I’m always looking for absorbing thrillers, well-written and with something to say about the human condition. I just finished a good one: The Abstainer by Ian McGuire, a thriller set mainly in Manchester, England in 1867. It’s a dark story, filled with the pain of the long war between the Irish and the British. Themes of loss, regret, and betrayal, combined with beautiful writing kept me turning pages. I read it in two sittings.
James O’Connor, a policeman from Dublin, is sent to Manchester to help uncover the plans of the violent Fenian Brotherhood. Personally, it’s his last chance to redeem himself from the alcoholism that wrecked his Dublin career. The British have just hanged three Fenians; they know there will be reprisals. At the same time, the Irish-American Stephen Doyle arrives in Manchester to plan the Fenian Brotherhood’s act of revenge. Doyle served on the Union side in the American Civil War and is well acquainted with death; he’s a cold-hearted, arrogant loner. His first task is to ferret out the informers in the group, then he’ll take revenge for the hangings.
It’s a classic face-off between two driven, intensely motivated men. McGuire takes the reader deep inside O’Connell’s head. All his colleagues know about his ignominious reassignment from Dublin. What they aren’t aware of is that he’s still grieving for his dead wife and son. Doyle, the Irishman bent on retribution, is also struggling with demons; it’s his anger that makes him so dangerous. The story is like a chess game: there are moves and countermoves; some are successful, some are thwarted. O’Connor recruits his nephew to infiltrate the Fenians and then spends sleepless nights worrying about his safety.

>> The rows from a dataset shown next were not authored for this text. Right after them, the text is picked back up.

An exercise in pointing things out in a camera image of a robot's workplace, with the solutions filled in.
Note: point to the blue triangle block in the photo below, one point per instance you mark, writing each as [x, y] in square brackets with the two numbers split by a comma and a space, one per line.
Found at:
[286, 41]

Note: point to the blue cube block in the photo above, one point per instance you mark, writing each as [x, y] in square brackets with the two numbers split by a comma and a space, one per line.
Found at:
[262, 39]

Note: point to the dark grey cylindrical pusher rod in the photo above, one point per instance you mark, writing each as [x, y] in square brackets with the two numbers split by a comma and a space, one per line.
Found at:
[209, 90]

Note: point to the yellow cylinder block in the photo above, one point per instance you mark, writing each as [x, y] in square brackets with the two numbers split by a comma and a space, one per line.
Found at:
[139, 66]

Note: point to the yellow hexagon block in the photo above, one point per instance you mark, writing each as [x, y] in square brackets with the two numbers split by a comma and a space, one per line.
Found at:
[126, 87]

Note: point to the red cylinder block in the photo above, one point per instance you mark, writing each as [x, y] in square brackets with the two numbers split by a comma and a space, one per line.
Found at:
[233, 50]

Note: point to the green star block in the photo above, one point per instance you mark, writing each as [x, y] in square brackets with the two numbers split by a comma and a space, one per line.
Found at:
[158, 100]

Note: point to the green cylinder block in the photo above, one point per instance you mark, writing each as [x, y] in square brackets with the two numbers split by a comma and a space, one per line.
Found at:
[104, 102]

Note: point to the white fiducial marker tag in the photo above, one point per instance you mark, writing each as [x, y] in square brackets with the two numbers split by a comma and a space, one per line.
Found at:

The absorbing aspect of the novel is O’Connell’s desperate interior life, which is matched by the dismal Manchester weather, with sky “the color of wet mortar.” I was stopped many times by O’Connell’s trenchant ruminations. Here, he’s worried about the safety of his nephew:
“It occurs to him…that if his son, David, who had died, had lived instead, this is what fatherhood might have felt like: this constant irritating fear, this sense that a vital part of your life is being lived elsewhere, in secret, by someone you may love but can’t possible trust.”

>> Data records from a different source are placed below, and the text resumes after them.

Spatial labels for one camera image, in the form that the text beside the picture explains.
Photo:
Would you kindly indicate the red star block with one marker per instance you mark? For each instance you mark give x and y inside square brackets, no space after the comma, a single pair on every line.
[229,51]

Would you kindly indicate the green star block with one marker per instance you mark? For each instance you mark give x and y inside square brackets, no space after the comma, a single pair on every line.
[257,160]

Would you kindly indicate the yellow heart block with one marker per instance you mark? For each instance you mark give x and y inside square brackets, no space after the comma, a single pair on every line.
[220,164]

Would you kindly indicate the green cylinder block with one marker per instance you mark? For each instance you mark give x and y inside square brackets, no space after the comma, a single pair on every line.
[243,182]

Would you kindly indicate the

It’s writing like this that kept me reading despite the brutal story. The murderous hatred between the Irish and the British was no fiction; in the next century it would only get worse.
Did you like AUSTERLITZ? I would have recommended THE EMIGRANTS
WOW. I am going to the on line library immediately. Don’t know the writer so ai sense there is a whole
world out there for me to learn from. Have you read Timothy Egan’s The Immortal Irishman? It is the bio of Brig Gen Meagher’s life. Many Irish in the famous Irish brigades volunteered in the Civil War to gain military experience to later liberate Ireland. Tis a riveting tale and will provide interesting context to this story. Thanks for the recommendation. I am excited!
Great writing by you, makes the story alive and real. The story, though, sounds gruesome.